"""
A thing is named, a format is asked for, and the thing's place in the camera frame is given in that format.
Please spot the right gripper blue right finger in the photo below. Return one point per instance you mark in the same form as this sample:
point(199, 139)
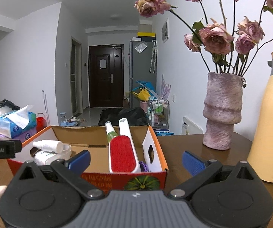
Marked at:
point(193, 164)

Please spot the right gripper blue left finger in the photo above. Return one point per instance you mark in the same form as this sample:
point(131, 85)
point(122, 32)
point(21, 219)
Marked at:
point(79, 163)

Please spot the white spray bottle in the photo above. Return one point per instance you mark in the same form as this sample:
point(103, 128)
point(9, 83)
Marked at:
point(49, 146)

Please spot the green spray bottle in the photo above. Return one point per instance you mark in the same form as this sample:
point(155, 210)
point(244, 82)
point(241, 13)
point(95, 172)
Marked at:
point(111, 134)

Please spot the red white lint brush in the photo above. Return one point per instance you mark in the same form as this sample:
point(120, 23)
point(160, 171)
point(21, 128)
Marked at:
point(122, 152)

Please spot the purple plastic bottle cap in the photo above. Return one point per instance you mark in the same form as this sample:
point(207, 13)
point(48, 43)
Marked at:
point(144, 167)

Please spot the blue tissue pack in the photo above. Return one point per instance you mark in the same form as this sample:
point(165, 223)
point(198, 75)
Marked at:
point(17, 122)

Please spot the purple tissue pack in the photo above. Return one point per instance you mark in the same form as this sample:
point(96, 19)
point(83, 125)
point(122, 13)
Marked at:
point(22, 137)

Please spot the white jar in box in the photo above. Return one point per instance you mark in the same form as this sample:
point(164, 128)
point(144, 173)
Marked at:
point(46, 158)

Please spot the red cardboard pumpkin box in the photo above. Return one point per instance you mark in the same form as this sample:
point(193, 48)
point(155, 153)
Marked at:
point(94, 139)

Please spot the black item on stack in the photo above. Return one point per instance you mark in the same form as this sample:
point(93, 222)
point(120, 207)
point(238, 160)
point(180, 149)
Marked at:
point(9, 105)

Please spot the pink textured ceramic vase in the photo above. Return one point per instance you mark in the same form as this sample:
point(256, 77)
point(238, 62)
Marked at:
point(222, 109)

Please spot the dark wooden door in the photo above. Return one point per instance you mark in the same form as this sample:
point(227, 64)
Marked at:
point(106, 76)

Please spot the grey refrigerator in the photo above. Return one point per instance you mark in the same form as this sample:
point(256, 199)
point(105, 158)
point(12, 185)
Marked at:
point(140, 59)

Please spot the dried pink rose bouquet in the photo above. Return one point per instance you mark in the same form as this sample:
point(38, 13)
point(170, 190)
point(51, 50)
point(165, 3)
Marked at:
point(214, 37)

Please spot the wire rack with bottles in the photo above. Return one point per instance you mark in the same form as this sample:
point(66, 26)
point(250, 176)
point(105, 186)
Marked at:
point(158, 111)
"""
__WORK INSTRUCTION__.
Reproduce the data above exactly, leaving each picture out.

__ANSWER TO THIS TASK__.
A thing is named, a format is asked for, and the thing's place in the camera frame is given in that format.
Please spot the right gripper blue right finger in the photo below. Return one point per instance you mark in the same form as this sample:
point(199, 139)
Marked at:
point(193, 164)

Please spot the right gripper blue left finger in the photo above. Return one point per instance you mark in the same form as this sample:
point(131, 85)
point(122, 32)
point(21, 219)
Marked at:
point(79, 163)

Please spot the white spray bottle in the photo above. Return one point per instance you mark in the same form as this sample:
point(103, 128)
point(9, 83)
Marked at:
point(49, 146)

Please spot the green spray bottle in the photo above. Return one point per instance you mark in the same form as this sample:
point(155, 210)
point(244, 82)
point(241, 13)
point(95, 172)
Marked at:
point(111, 134)

Please spot the red white lint brush in the photo above. Return one point per instance you mark in the same form as this sample:
point(120, 23)
point(160, 171)
point(21, 128)
Marked at:
point(122, 152)

Please spot the purple plastic bottle cap in the photo above. Return one point per instance you mark in the same form as this sample:
point(207, 13)
point(48, 43)
Marked at:
point(144, 167)

Please spot the blue tissue pack in the photo above. Return one point per instance you mark in the same form as this sample:
point(165, 223)
point(198, 75)
Marked at:
point(17, 122)

Please spot the purple tissue pack in the photo above. Return one point per instance you mark in the same form as this sample:
point(96, 19)
point(83, 125)
point(122, 13)
Marked at:
point(22, 137)

Please spot the white jar in box in the photo above. Return one point per instance you mark in the same form as this sample:
point(164, 128)
point(144, 173)
Marked at:
point(46, 158)

Please spot the red cardboard pumpkin box in the photo above. Return one point per instance you mark in the same form as this sample:
point(193, 48)
point(155, 153)
Marked at:
point(94, 139)

Please spot the black item on stack in the photo above. Return one point per instance you mark in the same form as this sample:
point(93, 222)
point(120, 207)
point(238, 160)
point(180, 149)
Marked at:
point(9, 105)

Please spot the pink textured ceramic vase in the photo above. Return one point per instance you mark in the same form as this sample:
point(256, 77)
point(238, 62)
Marked at:
point(222, 109)

Please spot the dark wooden door in the photo above. Return one point per instance you mark in the same form as this sample:
point(227, 64)
Marked at:
point(106, 76)

Please spot the grey refrigerator in the photo above. Return one point per instance you mark in the same form as this sample:
point(256, 199)
point(105, 158)
point(12, 185)
Marked at:
point(140, 59)

Please spot the dried pink rose bouquet in the photo above. Return one point per instance you mark in the same form as this sample:
point(38, 13)
point(170, 190)
point(51, 50)
point(165, 3)
Marked at:
point(214, 37)

Please spot the wire rack with bottles in the photo above. Return one point per instance you mark in the same form as this sample:
point(66, 26)
point(250, 176)
point(105, 186)
Marked at:
point(158, 111)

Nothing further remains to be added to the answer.